The plaintiff was neither "occupying" nor "alighting from" the garbage truck when the dumpster fell. Krupenny was also not "entering" the truck as we construed that term in Haagenson v. National Farmers Union Prop. & Cas. Co., 277 N.W.2d 648, 652 (Minn.1979), where we noted that the jury could have reasonably found that Haagenson had started to enter the vehicle by opening the door when he slipped and was electrocuted. Since none of the three statutory exemptions in the "loading and unloading" clause has been met, we hold that the accident did not arise out of the vehicle's "use."
Affirming the decision below is consistent with two of the general purposes of the Act, which are:(1) To relieve the severe economic distress of uncompensated victims of automobile accidents * * *; (3) To encourage appropriate medical and rehabilitation of the automobile accident victim * * *.
Minn.Stat. § 65B.42(1), (3) (1980) (emphasis supplied). Denying no-fault benefits and allowing workers' compensation benefits is consistent with the purpose of the workers' compensation statute, which is to compensate workers for injuries caused by an accident arising out of and in the course of employment. Lewis v. Connolly Contracting Co., 196 Minn. 108, 264 N.W. 581 (1936).

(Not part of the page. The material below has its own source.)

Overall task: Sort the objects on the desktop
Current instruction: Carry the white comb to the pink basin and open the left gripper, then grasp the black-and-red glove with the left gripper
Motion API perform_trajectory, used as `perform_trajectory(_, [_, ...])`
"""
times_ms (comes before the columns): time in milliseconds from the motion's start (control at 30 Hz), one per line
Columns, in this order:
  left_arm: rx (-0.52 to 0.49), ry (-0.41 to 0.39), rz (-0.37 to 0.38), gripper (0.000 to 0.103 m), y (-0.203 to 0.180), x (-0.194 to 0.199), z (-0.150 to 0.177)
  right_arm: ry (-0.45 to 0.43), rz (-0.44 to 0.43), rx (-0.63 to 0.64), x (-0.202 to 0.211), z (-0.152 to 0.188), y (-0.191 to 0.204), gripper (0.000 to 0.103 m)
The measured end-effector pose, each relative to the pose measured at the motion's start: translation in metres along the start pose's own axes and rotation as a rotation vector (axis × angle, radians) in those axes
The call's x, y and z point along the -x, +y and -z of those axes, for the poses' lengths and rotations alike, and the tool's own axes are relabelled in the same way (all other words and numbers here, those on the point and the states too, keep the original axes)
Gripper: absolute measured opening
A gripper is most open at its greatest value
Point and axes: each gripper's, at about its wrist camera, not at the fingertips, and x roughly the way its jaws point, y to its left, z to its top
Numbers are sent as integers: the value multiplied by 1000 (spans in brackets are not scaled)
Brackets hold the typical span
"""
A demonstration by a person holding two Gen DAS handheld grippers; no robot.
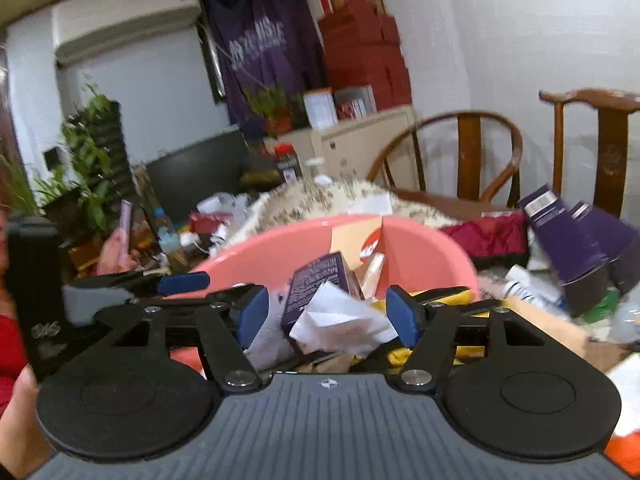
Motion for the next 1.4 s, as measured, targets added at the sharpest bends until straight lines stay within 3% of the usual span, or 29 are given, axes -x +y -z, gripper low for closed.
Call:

 See, e. g., Haagenson v. Nat'l Farmers Union Prop. & Cas. Co., 277 N.W.2d 648 (Minn.1979); National Family Ins. Co. v. Boyer, 269 N.W.2d 10 (Minn.1978); Holm v. Mutual Service Cas. Ins. Co., 261 N.W.2d 598 (Minn.1977); Engeldinger v. State Auto & Cas. Underwriters, 306 Minn. 202, 236 N.W.2d 596 (1975); Associated Indep. Dealers, Inc. v. Mutual Service Ins. Companies, 304 Minn. 179, 229 N.W.2d 516 (1975).